Motorola Solutions recommends stockholders reject below-market mini-tender offer by TRC Capital Corporation
Motorola Solutions, Inc. (NYSE: MSI) has been notified of an unsolicited mini-tender offer by TRC Capital Corporation (“TRC”) to purchase up to 1,000,000 shares of Motorola Solutions common stock from the stockholders of Motorola Solutions, representing approximately 0.59% of the outstanding shares of Motorola Solutions common stock.

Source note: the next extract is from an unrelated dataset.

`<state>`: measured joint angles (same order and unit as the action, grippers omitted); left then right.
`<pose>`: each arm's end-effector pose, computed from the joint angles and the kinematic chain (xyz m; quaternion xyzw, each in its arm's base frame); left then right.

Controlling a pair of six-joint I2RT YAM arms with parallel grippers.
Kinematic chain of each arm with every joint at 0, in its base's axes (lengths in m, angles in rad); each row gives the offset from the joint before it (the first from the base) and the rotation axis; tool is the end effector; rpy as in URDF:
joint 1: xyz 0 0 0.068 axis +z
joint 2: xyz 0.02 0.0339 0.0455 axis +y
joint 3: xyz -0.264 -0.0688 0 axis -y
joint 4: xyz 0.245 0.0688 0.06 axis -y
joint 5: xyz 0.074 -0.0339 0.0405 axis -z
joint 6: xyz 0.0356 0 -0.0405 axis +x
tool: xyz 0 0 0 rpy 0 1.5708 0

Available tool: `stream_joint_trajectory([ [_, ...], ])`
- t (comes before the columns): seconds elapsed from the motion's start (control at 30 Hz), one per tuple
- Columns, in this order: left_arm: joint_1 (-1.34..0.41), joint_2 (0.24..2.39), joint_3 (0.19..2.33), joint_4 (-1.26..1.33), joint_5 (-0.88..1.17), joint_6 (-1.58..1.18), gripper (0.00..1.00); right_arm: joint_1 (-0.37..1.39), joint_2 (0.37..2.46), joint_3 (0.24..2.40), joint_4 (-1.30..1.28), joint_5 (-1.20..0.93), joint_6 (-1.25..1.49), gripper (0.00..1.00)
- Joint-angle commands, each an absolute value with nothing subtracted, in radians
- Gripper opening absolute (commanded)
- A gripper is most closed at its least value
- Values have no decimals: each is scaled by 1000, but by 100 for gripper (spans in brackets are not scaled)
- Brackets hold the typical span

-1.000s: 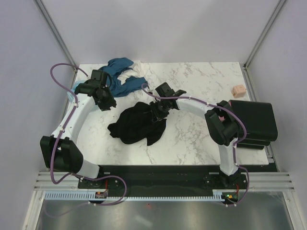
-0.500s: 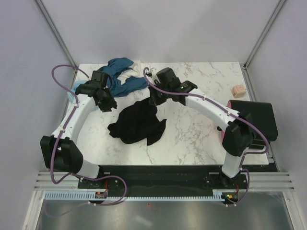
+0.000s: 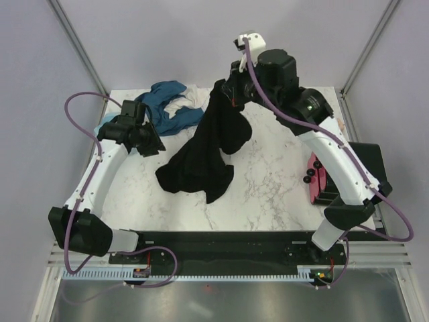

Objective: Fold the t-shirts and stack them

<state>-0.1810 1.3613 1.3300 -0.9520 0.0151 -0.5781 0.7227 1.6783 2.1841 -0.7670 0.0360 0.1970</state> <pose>0.2681 -0.0496 0.3328 -0.1867 0.9388 -0.1140 0.2662 0.2554 0.2235 0.5189 -0.1955 0.7687 0.2574 0.5520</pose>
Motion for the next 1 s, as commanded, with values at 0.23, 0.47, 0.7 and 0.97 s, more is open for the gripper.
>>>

TRC stated in the mini-tender offer that its offer price of $122.95 per share is approximately 4.74% lower than the $129.07 closing price per share of Motorola Solutions common stock on the New York Stock Exchange on May 15, 2020, the last trading day before the commencement of the offer. Motorola Solutions said it does not endorse TRC’s mini-tender offer and recommends that stockholders reject this unsolicited offer by not tendering their shares. According to Motorola Solutions, TRC’s offer price is below the market value for shares of Motorola Solutions common stock (as of the day prior to the offer) and is subject to numerous conditions, including TRC’s ability to obtain financing, there being an absence of a specified decline in the market price of the Motorola Solutions common stock since May 15, 2020, and there being no material worsening of the COVID-19 pandemic since May 15, 2020. If stockholders have already tendered shares, Motorola Solutions recommends that they withdraw their shares by providing the written notice described in the TRC mini-tender offer documents prior to the expiration of the offer, currently scheduled for 12:01 a.m. (Eastern Time) on June 17, 2020. Motorola Solutions said it is not associated in any way with TRC, its mini-tender offer or its mini-tender offer documents.
TRC has made similar mini-tender offers for shares of other companies. Mini-tender offers, such as this one, seek to acquire less than five percent of a company’s outstanding shares, thereby avoiding many disclosure and procedural requirements of the SEC. As a result, mini-tender offers do not provide investors with the same level of protection as provided by larger tender offers under U.S. securities laws.